In California, Coffee Is No Longer Carcinogenic. Was It Ever?

California's Proposition 65, which began its miserable life as The Safe Drinking Water and Toxic Enforcement Act of 1986, now has little to do with safe water or safe anything else. It's a bad joke to scientists, a plague on California businesses (1), and a goldmine for attorneys. Why? Because if a shoe manufacturer is selling shoes that are not marked with a cancer warning label then the company owners can be (and were) sued for failing to warn consumers about the presence of a Prop 65 chemical (2). You can't be too careful because we all know about the "shoe cancer crisis." 

The enforcement of Prop 65 is based on a "bounty hunter" system - any individual can sue a company for failing to "warn" shoppers that their product(s) contain one of the 900+ chemicals now on the list, regardless of whether there is an actual risk or not.

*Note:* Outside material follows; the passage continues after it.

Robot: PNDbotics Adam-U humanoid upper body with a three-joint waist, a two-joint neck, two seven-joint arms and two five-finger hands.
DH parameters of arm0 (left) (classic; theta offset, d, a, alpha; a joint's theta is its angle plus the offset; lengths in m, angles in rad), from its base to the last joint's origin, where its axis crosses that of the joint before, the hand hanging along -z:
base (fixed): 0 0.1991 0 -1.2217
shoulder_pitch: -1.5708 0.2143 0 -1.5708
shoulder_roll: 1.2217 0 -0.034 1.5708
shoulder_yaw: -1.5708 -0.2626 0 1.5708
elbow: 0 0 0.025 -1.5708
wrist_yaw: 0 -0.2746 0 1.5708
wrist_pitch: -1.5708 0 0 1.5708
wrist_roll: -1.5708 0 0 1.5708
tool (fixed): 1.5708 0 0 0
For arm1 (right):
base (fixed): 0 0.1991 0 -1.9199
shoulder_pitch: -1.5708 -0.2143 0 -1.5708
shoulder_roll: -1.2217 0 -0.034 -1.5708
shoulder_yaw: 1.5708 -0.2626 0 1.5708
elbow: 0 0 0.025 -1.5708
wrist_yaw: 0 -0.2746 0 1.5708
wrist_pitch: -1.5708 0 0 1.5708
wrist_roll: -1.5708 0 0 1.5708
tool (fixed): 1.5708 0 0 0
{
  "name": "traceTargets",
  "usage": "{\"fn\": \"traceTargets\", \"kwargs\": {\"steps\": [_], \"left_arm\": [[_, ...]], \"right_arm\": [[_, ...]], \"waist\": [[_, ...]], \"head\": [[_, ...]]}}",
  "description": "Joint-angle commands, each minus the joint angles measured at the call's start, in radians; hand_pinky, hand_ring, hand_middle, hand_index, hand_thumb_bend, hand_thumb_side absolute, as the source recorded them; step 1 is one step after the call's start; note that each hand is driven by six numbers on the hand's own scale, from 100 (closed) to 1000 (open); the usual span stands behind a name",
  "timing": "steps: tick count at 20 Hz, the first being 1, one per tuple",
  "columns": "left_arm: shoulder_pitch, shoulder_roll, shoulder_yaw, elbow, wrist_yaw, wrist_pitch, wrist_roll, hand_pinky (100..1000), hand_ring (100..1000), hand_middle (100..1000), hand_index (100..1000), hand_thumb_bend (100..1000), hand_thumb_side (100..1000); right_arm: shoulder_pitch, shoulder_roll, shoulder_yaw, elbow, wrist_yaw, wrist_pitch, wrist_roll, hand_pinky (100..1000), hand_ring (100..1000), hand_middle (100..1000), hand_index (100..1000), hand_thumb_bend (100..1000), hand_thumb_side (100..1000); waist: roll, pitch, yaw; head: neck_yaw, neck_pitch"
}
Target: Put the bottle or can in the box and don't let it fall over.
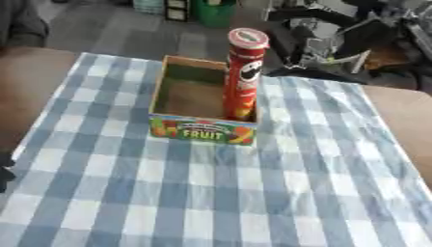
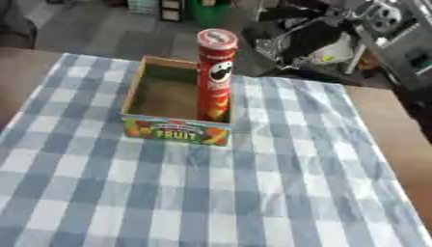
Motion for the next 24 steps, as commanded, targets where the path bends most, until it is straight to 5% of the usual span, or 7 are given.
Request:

The bounty hunters just happen to be law firms, which can make a very nice (but parasitic) living by ambushing company owners with lawsuits, supposedly on behalf of the state of California (hah!), because a product contains a trace of a chemical on the list, despite the fact that roughly 100% of the time the chemical will do no harm.

Perhaps the king of the bounty hunters is the group Council for Education and Research on Toxics (CERT) - a non-profit which has no website just a contact - Raphael Metzger, an attorney that has mastered the art of the corporate shakedown. More on that later.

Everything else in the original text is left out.